• **Task objective**: Look below for the line that has "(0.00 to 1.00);". Set down the lines from there through the line that has "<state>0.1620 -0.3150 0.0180", exactly as written.

::: Source material :::

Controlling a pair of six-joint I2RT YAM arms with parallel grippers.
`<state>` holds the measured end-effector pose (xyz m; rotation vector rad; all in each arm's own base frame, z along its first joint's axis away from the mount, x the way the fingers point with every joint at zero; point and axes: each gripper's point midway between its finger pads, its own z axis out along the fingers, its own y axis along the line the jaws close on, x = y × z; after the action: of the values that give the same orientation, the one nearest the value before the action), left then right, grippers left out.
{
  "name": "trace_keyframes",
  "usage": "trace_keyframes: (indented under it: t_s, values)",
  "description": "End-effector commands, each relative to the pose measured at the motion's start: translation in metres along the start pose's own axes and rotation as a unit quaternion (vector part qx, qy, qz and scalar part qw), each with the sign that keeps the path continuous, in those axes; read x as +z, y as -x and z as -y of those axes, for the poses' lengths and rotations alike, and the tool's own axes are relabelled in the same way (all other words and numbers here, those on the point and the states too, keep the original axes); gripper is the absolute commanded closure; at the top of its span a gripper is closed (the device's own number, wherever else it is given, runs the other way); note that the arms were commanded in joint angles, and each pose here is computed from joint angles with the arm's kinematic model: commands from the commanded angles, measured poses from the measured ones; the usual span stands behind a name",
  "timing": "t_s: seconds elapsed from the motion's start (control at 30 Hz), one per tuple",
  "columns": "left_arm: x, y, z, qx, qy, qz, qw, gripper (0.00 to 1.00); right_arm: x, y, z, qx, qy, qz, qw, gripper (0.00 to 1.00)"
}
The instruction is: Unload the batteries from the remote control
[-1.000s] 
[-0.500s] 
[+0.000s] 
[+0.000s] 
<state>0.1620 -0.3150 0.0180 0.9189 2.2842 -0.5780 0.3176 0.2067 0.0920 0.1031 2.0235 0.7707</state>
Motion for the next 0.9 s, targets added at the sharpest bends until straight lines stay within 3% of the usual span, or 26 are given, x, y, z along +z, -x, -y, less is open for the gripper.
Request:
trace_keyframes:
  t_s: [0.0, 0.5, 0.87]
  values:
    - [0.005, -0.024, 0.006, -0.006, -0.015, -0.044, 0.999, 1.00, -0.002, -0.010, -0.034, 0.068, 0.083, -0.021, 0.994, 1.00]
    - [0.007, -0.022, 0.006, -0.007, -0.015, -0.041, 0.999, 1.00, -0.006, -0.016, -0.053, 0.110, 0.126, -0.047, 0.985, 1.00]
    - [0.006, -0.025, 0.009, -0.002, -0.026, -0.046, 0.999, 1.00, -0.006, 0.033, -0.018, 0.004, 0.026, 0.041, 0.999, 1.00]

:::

• **Response to the exercise**:
  "columns": "left_arm: x, y, z, qx, qy, qz, qw, gripper (0.00 to 1.00); right_arm: x, y, z, qx, qy, qz, qw, gripper (0.00 to 1.00)"
}
The instruction is: Unload the batteries from the remote control
[-1.000s] 
[-0.500s] 
[+0.000s] 
[+0.000s] 
<state>0.1620 -0.3150 0.0180 0.9189 2.2842 -0.5780 0.3176 0.2067 0.0920 0.1031 2.0235 0.7707</state>

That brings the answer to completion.